青青犯了難,原本倘若亮出公主的身份……祁連忠定會忌憚幾分,平安地送她出關,可如今,自己已然探聽到了他通敵的證據,為了以防走漏消息,趙玉也勢必會受到牽連,她公主的身份,不但沒了優勢,反倒會讓祁連忠破釜沉舟,殺人滅口……心下不禁歉疚,扭頭小聲的說,“趙玉兒,你現在一個人跑,也未必沒有勝算!”
趙玉兒瞥了一眼青青,一聲冷笑,“跑?往哪兒跑?我是姓趙的……丟不起這種人!”
原來她也是個硬氣的人……
兩個人心有靈犀,幹脆背對背站在了一起,這樣總好過被人前後夾擊……到了最後的生死關頭,同心協力才最重要。
官兵中有人一聲呼喝,揮刀向著二人砍來……青青腿上有傷,不能騰挪跳躍,隻好舉起步月相迎,隻聽得“鐺”的一聲,士兵手中的鋼刀斷為兩截,這一下先聲奪了人,眾官兵不敢怠慢,腳下紮實,穩穩的向著兩個人圍了過來。

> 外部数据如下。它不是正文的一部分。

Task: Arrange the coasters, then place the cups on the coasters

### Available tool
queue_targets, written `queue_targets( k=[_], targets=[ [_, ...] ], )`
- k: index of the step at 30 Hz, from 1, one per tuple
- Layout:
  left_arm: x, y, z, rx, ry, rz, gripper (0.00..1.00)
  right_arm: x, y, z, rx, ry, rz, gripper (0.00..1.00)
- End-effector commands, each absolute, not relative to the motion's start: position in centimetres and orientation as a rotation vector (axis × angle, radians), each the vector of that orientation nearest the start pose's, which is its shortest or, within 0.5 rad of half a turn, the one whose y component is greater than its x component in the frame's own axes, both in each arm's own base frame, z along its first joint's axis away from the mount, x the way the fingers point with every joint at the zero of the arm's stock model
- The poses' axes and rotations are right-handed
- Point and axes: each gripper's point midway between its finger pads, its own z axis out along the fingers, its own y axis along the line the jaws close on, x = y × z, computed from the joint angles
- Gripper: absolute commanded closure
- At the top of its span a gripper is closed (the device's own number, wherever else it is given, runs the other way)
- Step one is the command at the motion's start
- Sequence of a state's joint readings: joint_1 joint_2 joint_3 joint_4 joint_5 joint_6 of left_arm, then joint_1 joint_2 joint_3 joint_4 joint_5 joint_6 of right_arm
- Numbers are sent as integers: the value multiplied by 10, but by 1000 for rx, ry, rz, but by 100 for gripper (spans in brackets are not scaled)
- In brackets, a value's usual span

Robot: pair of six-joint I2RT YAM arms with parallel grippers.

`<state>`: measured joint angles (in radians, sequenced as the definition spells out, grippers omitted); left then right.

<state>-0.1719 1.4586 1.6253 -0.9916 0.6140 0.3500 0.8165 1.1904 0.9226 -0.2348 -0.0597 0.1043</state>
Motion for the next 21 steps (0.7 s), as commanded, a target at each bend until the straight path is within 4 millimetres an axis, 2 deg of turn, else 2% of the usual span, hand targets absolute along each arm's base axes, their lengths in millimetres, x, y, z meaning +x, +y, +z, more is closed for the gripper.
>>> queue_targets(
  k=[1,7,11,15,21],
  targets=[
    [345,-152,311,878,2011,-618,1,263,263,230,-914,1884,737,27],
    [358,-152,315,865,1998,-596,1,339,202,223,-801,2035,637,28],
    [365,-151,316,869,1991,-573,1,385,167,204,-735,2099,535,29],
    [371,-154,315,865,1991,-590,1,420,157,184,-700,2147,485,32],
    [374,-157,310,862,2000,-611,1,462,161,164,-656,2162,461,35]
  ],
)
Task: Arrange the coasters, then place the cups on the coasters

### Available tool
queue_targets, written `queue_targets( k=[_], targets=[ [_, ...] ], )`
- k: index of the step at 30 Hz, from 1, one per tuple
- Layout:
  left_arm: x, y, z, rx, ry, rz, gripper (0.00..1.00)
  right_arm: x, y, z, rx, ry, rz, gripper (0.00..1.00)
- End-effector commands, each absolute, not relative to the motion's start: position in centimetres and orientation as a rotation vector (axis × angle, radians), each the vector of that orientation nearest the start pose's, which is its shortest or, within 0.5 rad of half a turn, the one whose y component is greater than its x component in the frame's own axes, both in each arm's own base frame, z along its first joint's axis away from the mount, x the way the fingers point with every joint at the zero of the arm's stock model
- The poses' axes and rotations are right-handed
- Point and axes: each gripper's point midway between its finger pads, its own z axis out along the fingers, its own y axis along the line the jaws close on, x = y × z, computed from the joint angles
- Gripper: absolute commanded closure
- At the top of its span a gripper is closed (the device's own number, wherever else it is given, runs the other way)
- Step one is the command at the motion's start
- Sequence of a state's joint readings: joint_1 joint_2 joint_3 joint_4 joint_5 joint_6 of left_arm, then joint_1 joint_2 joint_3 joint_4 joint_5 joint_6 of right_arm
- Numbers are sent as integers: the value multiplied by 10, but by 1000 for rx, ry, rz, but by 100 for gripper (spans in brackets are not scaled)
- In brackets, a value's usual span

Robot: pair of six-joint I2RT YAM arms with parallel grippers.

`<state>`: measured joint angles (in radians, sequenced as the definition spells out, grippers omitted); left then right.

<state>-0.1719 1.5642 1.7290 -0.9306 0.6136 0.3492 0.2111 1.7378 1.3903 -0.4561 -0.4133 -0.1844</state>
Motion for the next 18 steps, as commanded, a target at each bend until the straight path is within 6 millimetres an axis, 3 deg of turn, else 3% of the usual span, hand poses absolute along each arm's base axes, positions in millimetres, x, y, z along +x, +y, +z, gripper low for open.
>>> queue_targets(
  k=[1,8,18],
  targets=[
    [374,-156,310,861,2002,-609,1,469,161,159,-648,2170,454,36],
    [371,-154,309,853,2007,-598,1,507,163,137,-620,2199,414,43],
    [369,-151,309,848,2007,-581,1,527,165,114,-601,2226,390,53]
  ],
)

雖然斷了人家的兵器……青青半條臂膀卻震得酸疼,匕首雖利,她人畢竟年幼體弱,身材矮小,再加上後背又有傷,怎麼能是個大男人的對手。
她在心裏暗自估量……再來這麼一次?估計“步月”就要脫手而飛了。
趙玉兒離得她近,見青青一咬唇,臉色煞白,怎麼能瞧不出其中的端倪?
她毫沒遲疑,一閃身護到了青青的麵前……
三個人迥然不同……竟然站成了一線,瞧著倒像是趙玉護著青青,青青護著紅九兒。
官兵們一聲吆喝,張牙舞爪地一起衝了上來……
一道閃電劈空而起,緊接著,豆大的雨點兒劈劈叭叭的砸了下來,雨勢凜瀝,勢如滂沱,天地間仿佛隻剩下了一片朦朦朧朧的雨霧……什麼都看不清,唯有兵器暫短的交接聲,仍是不絕於耳。
久久……
聲音漸息,一切仿佛都歸於平靜……
雨幕中,但見趙玉和青青手上都是空空如也,互相扶持著,強自立於風中……二人渾身上下已然濕透,也分不清是血融著水,還是水融著血,褲腳衣擺處都是殷殷的鮮紅。
官兵中有人大步流星的走了過來,伸出粗手就抓向趙玉兒的手腕,一雙眼睛賊溜溜的盯著她,嘴裏不幹不淨的調侃,“哎呦喂,長得這麼好看,你到底是公的還是母的?老子倒要好好瞧瞧!”
趙玉兒的臉一下子氣得通紅,衣袖微褪,將手掌藏在了袖口裏,揮手就照著那男人的臉上打去,“大膽的狗奴才,也敢碰我?”
原本瞧著她,本已是毫無反抗之力,卻出其不意的出手發招……動作又快有狠,隻聽的“啪”的一聲,那男人沒有防範,重重的挨了個嘴巴子,頓時就惱羞成怒,在靴筒裏摸出一把錚亮的匕首,向著趙玉當胸紮去。
青青同仇敵愾,自然的挺身去護趙玉兒……明知不敵,依舊一歪肩膀,使勁的撞向那人的小腹,那士兵不得不回臂來搪,手裏的刀,順勢紮向了青青的耳後。
眼看著刀尖就碰到了青青脖子上的肌膚……
忽聽得兩聲淒厲的破空之聲由遠而至,雨聲雖大,也掩不住那利器的“呼呼”強勁……眾人扭頭一看,卻是兩隻羽箭,並排而來,兩隻同時射向攻擊青青那人的後腦,力量之大,速度之快,甚是驚人。
一眨眼,羽箭就到了眼前……那人一低頭,雖然勉強躲過了腦後的箭,箭頭卻穿過他頭上的鋼盔,像個大簪子似的,穩穩的紮進了他的發髻裏。
那人一縮脖子,嚇出了一身冷汗,連忙舉刀護胸,倒著身子戒備防範,退回到了人群裏……
雨下得更大了……隻聽得馬聲長嘶,如在耳畔,眾官兵都是一愣,也不知道何時,一人一馬已悄悄地近在咫尺。
但見白馬神駿異常,毛色油亮,銀鞍玉轡,馬上一人,英氣逼人,氣場強大,一身素袍,翠綠寬帶,軟底的厚馬靴,外加一件猩紅的鬥篷,到了眾人的近前,也沒猶豫,像是瘋了一樣,揮舞著手裏的皮鞭,劈劈啪啪的向著官兵抽去。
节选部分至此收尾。